● **What needs to be done**: Reproduce the whole listing word for word. Leave every image out.

● **Dataset extract**:
______
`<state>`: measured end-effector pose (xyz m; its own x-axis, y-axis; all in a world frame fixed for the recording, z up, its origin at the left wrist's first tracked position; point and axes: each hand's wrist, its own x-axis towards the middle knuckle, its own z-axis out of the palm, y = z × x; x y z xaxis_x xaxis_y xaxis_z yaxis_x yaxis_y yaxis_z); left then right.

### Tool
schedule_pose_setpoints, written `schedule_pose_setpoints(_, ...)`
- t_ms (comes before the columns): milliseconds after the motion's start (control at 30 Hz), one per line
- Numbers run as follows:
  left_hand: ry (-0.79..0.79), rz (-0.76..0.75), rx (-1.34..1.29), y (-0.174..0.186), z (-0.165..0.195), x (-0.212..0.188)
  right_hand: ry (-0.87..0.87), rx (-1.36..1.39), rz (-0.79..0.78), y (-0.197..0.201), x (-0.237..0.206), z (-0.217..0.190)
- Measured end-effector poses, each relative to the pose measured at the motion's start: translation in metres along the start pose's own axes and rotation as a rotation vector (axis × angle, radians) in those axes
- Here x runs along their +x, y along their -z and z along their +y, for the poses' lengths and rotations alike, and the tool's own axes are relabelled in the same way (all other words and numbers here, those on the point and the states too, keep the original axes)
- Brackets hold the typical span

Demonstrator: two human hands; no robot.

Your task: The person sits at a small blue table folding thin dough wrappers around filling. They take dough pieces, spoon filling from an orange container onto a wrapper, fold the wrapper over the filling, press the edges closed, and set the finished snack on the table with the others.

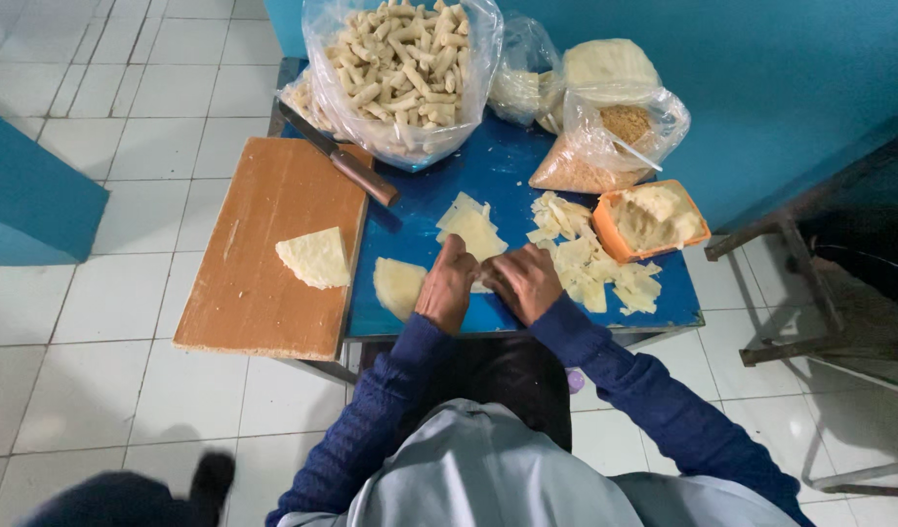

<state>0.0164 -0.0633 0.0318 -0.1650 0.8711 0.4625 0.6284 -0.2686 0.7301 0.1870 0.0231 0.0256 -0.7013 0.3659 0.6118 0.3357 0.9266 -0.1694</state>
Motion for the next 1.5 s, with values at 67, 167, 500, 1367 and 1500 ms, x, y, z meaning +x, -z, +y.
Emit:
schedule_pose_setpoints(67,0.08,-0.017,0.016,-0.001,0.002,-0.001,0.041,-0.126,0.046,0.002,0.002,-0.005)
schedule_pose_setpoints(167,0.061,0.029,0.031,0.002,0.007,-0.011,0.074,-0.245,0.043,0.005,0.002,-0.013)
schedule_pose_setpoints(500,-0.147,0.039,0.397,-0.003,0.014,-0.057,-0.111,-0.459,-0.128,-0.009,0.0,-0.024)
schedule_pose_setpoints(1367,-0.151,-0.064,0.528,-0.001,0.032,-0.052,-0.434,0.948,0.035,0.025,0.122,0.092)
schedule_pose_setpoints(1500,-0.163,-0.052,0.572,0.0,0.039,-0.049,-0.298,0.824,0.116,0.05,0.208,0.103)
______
● **Task result**:
`<state>`: measured end-effector pose (xyz m; its own x-axis, y-axis; all in a world frame fixed for the recording, z up, its origin at the left wrist's first tracked position; point and axes: each hand's wrist, its own x-axis towards the middle knuckle, its own z-axis out of the palm, y = z × x; x y z xaxis_x xaxis_y xaxis_z yaxis_x yaxis_y yaxis_z); left then right.

### Tool
schedule_pose_setpoints, written `schedule_pose_setpoints(_, ...)`
- t_ms (comes before the columns): milliseconds after the motion's start (control at 30 Hz), one per line
- Numbers run as follows:
  left_hand: ry (-0.79..0.79), rz (-0.76..0.75), rx (-1.34..1.29), y (-0.174..0.186), z (-0.165..0.195), x (-0.212..0.188)
  right_hand: ry (-0.87..0.87), rx (-1.36..1.39), rz (-0.79..0.78), y (-0.197..0.201), x (-0.237..0.206), z (-0.217..0.190)
- Measured end-effector poses, each relative to the pose measured at the motion's start: translation in metres along the start pose's own axes and rotation as a rotation vector (axis × angle, radians) in those axes
- Here x runs along their +x, y along their -z and z along their +y, for the poses' lengths and rotations alike, and the tool's own axes are relabelled in the same way (all other words and numbers here, those on the point and the states too, keep the original axes)
- Brackets hold the typical span

Demonstrator: two human hands; no robot.

Your task: The person sits at a small blue table folding thin dough wrappers around filling. They take dough pieces, spoon filling from an orange container onto a wrapper, fold the wrapper over the filling, press the edges closed, and set the finished snack on the table with the others.


<state>0.0164 -0.0633 0.0318 -0.1650 0.8711 0.4625 0.6284 -0.2686 0.7301 0.1870 0.0231 0.0256 -0.7013 0.3659 0.6118 0.3357 0.9266 -0.1694</state>
Motion for the next 1.5 s, with values at 67, 167, 500, 1367 and 1500 ms, x, y, z meaning +x, -z, +y.
Emit:
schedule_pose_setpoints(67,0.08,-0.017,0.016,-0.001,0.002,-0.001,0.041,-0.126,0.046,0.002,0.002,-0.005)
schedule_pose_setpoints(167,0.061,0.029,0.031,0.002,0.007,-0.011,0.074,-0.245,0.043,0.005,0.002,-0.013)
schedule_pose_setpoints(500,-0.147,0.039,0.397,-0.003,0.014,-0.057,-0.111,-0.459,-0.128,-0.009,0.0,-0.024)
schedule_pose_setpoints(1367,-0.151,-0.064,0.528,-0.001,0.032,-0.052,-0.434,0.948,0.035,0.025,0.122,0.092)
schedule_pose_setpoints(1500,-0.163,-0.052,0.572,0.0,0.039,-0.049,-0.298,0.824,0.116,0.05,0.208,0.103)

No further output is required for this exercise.